Could not deduce SingI of predecessor Nat


I am trying to write a weaken function for finite sets of integers. I am using the singletons package. I have defined and promoted addition, subtraction and predecessor functions, as well as proved some equations on them to help the type-checker. But the error I am getting is quite unrelated to all that.
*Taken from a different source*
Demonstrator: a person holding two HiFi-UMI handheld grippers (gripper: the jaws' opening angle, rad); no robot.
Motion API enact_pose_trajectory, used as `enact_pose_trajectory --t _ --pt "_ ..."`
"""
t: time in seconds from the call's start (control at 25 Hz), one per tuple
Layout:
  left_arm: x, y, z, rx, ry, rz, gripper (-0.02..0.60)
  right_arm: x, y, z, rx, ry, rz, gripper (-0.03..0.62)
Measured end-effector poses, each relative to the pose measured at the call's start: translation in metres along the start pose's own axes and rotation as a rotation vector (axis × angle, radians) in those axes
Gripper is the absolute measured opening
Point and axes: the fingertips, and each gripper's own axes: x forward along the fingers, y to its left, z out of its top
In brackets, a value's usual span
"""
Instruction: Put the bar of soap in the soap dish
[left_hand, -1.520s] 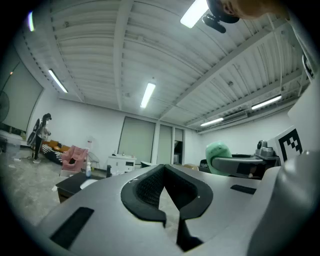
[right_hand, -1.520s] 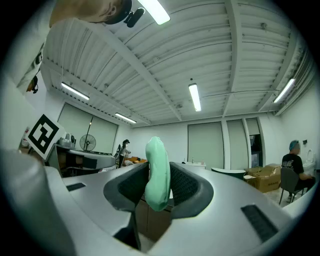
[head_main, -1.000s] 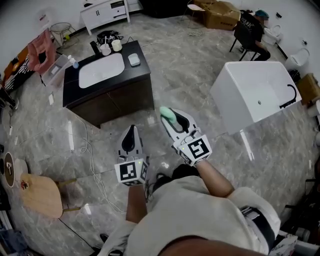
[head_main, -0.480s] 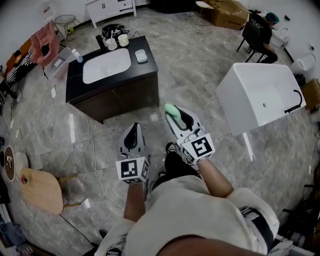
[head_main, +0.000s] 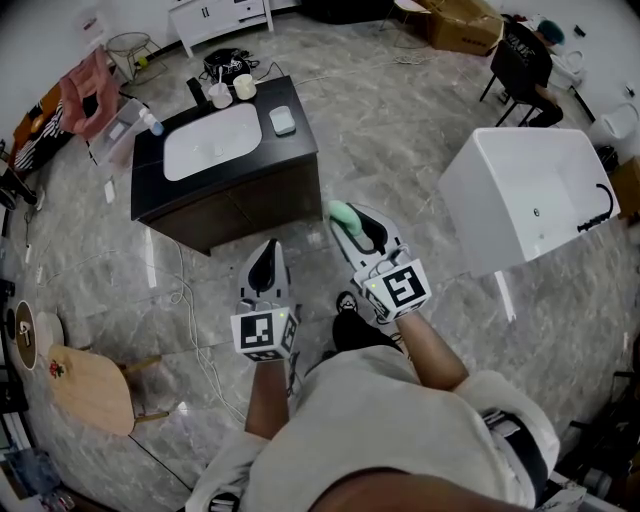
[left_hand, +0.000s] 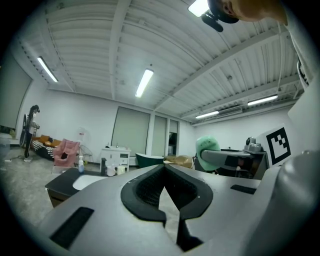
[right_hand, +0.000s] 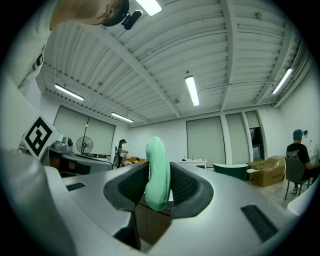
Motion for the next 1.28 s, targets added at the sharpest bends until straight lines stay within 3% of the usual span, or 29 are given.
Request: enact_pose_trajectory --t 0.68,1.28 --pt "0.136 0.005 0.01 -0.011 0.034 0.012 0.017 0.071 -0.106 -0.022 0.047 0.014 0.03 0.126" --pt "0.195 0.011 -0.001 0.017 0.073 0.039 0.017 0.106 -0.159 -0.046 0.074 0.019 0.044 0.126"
weaken :: forall n m k . (SingI n, SingI m, SingI k, (Minus m n) ~ NatJust k) => Fin n -> Fin m
weaken ZF =  gcastWith (apply Refl $ plus_minus sm sn sk) ZF
  where sn = sing :: SNat n
        sm = sing :: SNat m
        sk = sing :: SNat k
weaken (SF n) = gcastWith (apply Refl $ succ_pred sm) (SF (weaken n))
  where sn = sing :: SNat n
        sm = sing :: SNat m
        sk = sing :: SNat k

The error I am getting is on the recursive call of weaken (SF (weaken n)) and is the following: Could not deduce (SingI n1), where n1 is correctly inferred to be the type-level predecessor of type n. I could add a SingI (Pred n) constraint but this simply moves the problem one level down (GHC now says it can't deduce the equivalent of (SingI (Pred (Pred n)))).

How can I convince GHC that SingI (Pred n) follows from SingI n (and why doesn't the singletons package already do this)?


Solution

  • GHC.TypeLits, which ultimately provides us type-level non-negative Integer-s, exports no functions that would let us do singleton runtime operations. For example, given KnownNat a and KnownNat b, there is no standard function to produce KnownNat (a + b) at runtime.
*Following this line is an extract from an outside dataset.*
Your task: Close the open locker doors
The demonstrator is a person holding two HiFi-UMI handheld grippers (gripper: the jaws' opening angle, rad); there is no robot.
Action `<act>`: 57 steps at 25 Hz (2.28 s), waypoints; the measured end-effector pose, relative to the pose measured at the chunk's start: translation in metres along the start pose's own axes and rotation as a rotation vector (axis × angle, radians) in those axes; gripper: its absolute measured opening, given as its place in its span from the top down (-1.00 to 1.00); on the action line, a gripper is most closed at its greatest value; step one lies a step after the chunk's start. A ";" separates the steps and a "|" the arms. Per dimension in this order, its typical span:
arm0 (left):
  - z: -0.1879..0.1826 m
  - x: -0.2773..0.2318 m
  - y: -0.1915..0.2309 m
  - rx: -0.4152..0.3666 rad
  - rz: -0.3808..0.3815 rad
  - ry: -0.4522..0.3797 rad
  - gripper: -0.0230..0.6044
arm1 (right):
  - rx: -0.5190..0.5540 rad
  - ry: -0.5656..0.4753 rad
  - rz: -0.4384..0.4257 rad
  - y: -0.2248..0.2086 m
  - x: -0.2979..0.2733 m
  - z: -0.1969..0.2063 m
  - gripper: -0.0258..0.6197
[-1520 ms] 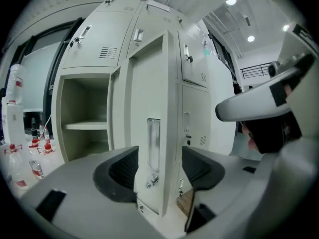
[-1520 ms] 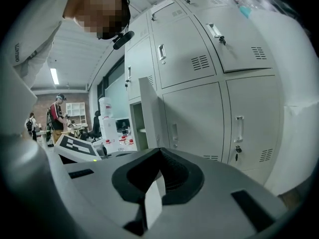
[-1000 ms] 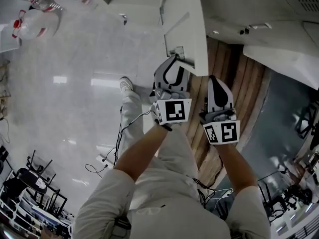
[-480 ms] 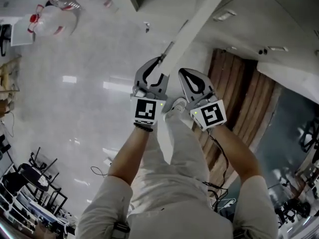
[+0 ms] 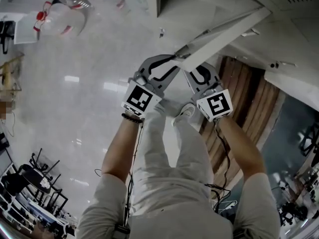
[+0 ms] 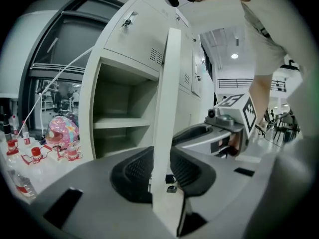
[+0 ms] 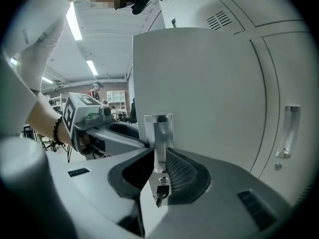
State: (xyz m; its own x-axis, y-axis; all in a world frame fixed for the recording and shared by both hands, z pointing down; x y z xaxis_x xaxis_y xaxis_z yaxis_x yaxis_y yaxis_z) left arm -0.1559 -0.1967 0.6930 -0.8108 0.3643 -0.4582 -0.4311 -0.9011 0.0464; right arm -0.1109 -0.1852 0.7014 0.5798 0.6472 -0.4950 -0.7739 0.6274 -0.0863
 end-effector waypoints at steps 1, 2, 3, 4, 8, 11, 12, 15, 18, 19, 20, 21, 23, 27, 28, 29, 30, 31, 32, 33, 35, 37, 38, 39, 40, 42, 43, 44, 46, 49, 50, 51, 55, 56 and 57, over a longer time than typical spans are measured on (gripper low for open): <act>0.003 0.003 0.007 -0.001 -0.006 0.003 0.59 | 0.012 0.001 0.001 -0.001 -0.007 -0.003 0.66; 0.006 0.005 0.015 0.005 -0.014 0.005 0.60 | 0.022 0.002 0.007 -0.003 -0.014 -0.006 0.66; 0.009 0.009 0.022 0.014 -0.023 0.005 0.61 | 0.028 0.003 0.014 -0.005 -0.022 -0.008 0.67; 0.012 0.013 0.028 0.023 -0.033 0.005 0.63 | 0.031 0.002 0.022 -0.007 -0.028 -0.011 0.66; 0.030 0.030 0.051 0.067 -0.071 0.008 0.66 | 0.019 -0.002 0.064 -0.020 -0.054 -0.023 0.71; 0.046 0.042 0.065 0.108 -0.101 0.016 0.68 | 0.003 -0.005 0.089 -0.032 -0.071 -0.030 0.75; 0.051 0.045 0.069 0.122 -0.108 0.019 0.69 | -0.005 -0.005 0.094 -0.037 -0.077 -0.032 0.74; 0.063 0.051 0.079 0.150 -0.120 0.031 0.70 | -0.041 -0.005 0.124 -0.054 -0.091 -0.039 0.75; 0.066 0.054 0.085 0.162 -0.130 0.031 0.71 | -0.051 -0.015 0.166 -0.072 -0.099 -0.050 0.76; 0.066 0.055 0.086 0.163 -0.131 0.033 0.71 | -0.057 -0.019 0.181 -0.078 -0.100 -0.053 0.75; 0.066 0.055 0.088 0.162 -0.132 0.036 0.72 | -0.069 -0.021 0.195 -0.084 -0.101 -0.056 0.75; 0.067 0.055 0.091 0.162 -0.133 0.039 0.72 | -0.081 -0.020 0.208 -0.089 -0.103 -0.057 0.75; 0.069 0.055 0.096 0.165 -0.137 0.040 0.72 | -0.092 -0.017 0.232 -0.100 -0.107 -0.059 0.75; 0.063 0.051 0.101 0.167 -0.143 0.032 0.73 | -0.100 -0.020 0.278 -0.122 -0.106 -0.064 0.78; 0.062 0.050 0.101 0.169 -0.143 0.031 0.73 | -0.106 -0.018 0.285 -0.127 -0.105 -0.064 0.77; 0.061 0.049 0.101 0.170 -0.143 0.031 0.73 | -0.107 -0.014 0.290 -0.130 -0.104 -0.064 0.82; 0.061 0.048 0.100 0.171 -0.143 0.032 0.73 | -0.105 -0.011 0.293 -0.132 -0.104 -0.063 0.84; 0.061 0.047 0.099 0.171 -0.142 0.032 0.73 | -0.101 -0.008 0.295 -0.132 -0.103 -0.062 0.83; 0.060 0.046 0.098 0.172 -0.142 0.032 0.73 | -0.099 -0.005 0.295 -0.133 -0.103 -0.061 0.83; 0.060 0.045 0.096 0.171 -0.144 0.032 0.73 | -0.100 -0.005 0.295 -0.133 -0.103 -0.059 0.83; 0.057 0.044 0.093 0.169 -0.153 0.023 0.73 | -0.103 -0.009 0.296 -0.133 -0.102 -0.059 0.83; 0.046 0.047 0.093 0.182 -0.173 -0.009 0.73 | -0.111 -0.022 0.302 -0.132 -0.099 -0.063 0.82; 0.039 0.049 0.092 0.197 -0.184 -0.029 0.73 | -0.120 -0.029 0.307 -0.133 -0.095 -0.066 0.80; 0.031 0.051 0.091 0.212 -0.195 -0.047 0.73 | -0.132 -0.037 0.311 -0.133 -0.091 -0.068 0.78; 0.024 0.053 0.089 0.221 -0.209 -0.060 0.73 | -0.146 -0.044 0.314 -0.133 -0.085 -0.070 0.78; 0.008 0.055 0.087 0.236 -0.240 -0.084 0.74 | -0.168 -0.058 0.318 -0.129 -0.070 -0.073 0.79; 0.000 0.056 0.086 0.252 -0.250 -0.102 0.77 | -0.173 -0.067 0.318 -0.125 -0.061 -0.074 0.80; -0.009 0.057 0.084 0.273 -0.256 -0.121 0.79 | -0.176 -0.075 0.316 -0.120 -0.049 -0.076 0.81; -0.027 0.058 0.077 0.305 -0.261 -0.140 0.84 | -0.176 -0.088 0.301 -0.106 -0.022 -0.080 0.83; -0.062 0.062 0.055 0.318 -0.258 -0.152 0.89 | -0.186 -0.096 0.286 -0.085 0.029 -0.087 0.85; -0.076 0.064 0.046 0.315 -0.256 -0.157 0.90 | -0.202 -0.100 0.285 -0.078 0.049 -0.090 0.86; -0.090 0.066 0.036 0.309 -0.258 -0.162 0.91 | -0.220 -0.102 0.285 -0.073 0.068 -0.093 0.87; -0.145 0.082 -0.011 0.282 -0.262 -0.159 0.91 | -0.256 -0.107 0.292 -0.053 0.149 -0.108 0.89; -0.158 0.086 -0.024 0.274 -0.257 -0.152 0.91 | -0.257 -0.110 0.297 -0.049 0.170 -0.112 0.89; -0.171 0.091 -0.037 0.264 -0.252 -0.144 0.91 | -0.258 -0.113 0.302 -0.045 0.190 -0.116 0.89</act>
State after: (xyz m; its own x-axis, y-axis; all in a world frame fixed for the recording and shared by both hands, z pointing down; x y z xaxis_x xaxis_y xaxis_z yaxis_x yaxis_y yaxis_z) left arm -0.1465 -0.1705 0.4981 -0.7057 0.6125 -0.3561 -0.6956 -0.6945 0.1841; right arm 0.0043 -0.1405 0.5104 0.3302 0.8382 -0.4342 -0.9437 0.2823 -0.1727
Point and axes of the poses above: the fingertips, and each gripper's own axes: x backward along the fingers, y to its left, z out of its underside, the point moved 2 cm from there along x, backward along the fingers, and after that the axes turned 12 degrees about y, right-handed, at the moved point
    singletons solves this by implementing the singleton Nat operations unsafely.

    singletons subtraction function throws an error for negative results (and doesn't truncate to 0 as we'd wish), so we can't reuse that for pred and have to implement it ourselves:

    {-# language TypeApplications #-} -- plus all the usual exts
    
    import Data.Singletons.Prelude
    import Data.Singletons.TypeLits
    import Unsafe.Coerce
    
    type family Pred (n :: Nat) :: Nat where
      Pred 0 = 0
      Pred n = n :- 1
    
    sPred :: Sing n -> Sing (Pred n)
    sPred sn = case fromSing sn of
      0 -> unsafeCoerce (sing @_ @0)
      n -> case toSing @Nat (n - 1) of
        SomeSing sn -> unsafeCoerce sn
    

    You can use sPred to get Sing (Pred n), then withSingI or singInstance to convert that into SingI (Pred n).

    However, you probably shouldn't use SingI in weaken. The purpose of SingI is to plug around singleton parameters automatically in contexts where you don't use them for anything besides forwarding them to other functions. Instead just use Sing, and you can avoid sing and type annotation noise. In my experience Sing is preferable to SingI in about 90% of the time for singletons programming.